Assuming your function constructs and returns new data, you should return by value, and try to make sure that the function itself has one return point that returns a variable of type vector<int>, or at worst several return points that all return the same variable.

That ensures that you'll get the named return value optimization on any credible compiler, which eliminates one of the potential copies (the one from the value in the function, to the return value).
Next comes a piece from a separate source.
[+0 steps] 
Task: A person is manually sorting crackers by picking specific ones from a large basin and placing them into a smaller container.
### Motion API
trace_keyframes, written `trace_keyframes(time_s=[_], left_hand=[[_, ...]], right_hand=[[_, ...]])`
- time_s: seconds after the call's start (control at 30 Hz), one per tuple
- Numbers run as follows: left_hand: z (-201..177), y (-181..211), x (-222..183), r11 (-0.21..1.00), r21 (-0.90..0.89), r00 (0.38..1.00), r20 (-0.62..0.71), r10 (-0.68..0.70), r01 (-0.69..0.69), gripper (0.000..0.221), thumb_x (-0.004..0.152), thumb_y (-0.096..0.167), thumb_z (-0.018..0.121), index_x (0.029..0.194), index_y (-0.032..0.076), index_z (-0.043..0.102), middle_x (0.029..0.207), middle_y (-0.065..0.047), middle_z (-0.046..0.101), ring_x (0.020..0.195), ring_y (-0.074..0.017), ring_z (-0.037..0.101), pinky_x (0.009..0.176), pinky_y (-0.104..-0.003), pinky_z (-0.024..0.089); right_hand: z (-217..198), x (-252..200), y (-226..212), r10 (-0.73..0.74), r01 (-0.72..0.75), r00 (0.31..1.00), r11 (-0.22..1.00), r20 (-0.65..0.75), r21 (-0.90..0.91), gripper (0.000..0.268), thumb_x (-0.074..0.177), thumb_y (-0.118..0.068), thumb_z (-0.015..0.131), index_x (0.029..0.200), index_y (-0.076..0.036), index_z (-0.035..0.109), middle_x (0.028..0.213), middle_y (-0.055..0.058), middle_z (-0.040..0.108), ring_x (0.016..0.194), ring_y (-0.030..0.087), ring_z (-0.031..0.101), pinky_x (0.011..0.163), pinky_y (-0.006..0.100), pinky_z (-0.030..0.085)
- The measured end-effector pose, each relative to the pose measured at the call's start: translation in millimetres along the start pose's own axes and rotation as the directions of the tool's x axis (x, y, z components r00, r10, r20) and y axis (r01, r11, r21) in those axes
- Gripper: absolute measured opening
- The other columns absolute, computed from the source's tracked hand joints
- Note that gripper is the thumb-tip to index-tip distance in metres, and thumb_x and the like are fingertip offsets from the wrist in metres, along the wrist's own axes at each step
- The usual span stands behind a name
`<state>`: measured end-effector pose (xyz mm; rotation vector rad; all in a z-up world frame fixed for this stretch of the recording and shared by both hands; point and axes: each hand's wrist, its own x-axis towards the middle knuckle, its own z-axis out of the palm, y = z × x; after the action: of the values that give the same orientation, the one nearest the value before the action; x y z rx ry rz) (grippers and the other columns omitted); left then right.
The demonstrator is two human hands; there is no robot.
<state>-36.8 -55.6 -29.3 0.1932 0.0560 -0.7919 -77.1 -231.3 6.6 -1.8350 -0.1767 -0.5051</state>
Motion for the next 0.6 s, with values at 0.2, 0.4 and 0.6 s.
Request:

There are other ways to get a return value optimization, but it's not wholly predictable so the simple rule plays safe.

Next, you want to eliminate the potential copy from the return value to whatever the caller does with it. It's the caller's problem to solve, not the callee's, and there are basically three ways to do this:

  • Use the call to the function as the initializer for a vector<int>, in which case again any credible C++ compiler will elide the copy.
  • Use C++11, where vector has move semantics.
  • In C++03, use "swaptimization".

That is, in C++03 don't write

vector<int> v;
// use v for some stuff
// ...
// now I want fresh data in v:
v = getLargeArray();

Instead:

getLargeArray().swap(v);

This avoids the copy assignment that's required (must not be elided[*]) for v = getLargeArray(). It's not needed in C++11, where there's a cheap move assignment instead of the expensive copy assignment, but of course it still works.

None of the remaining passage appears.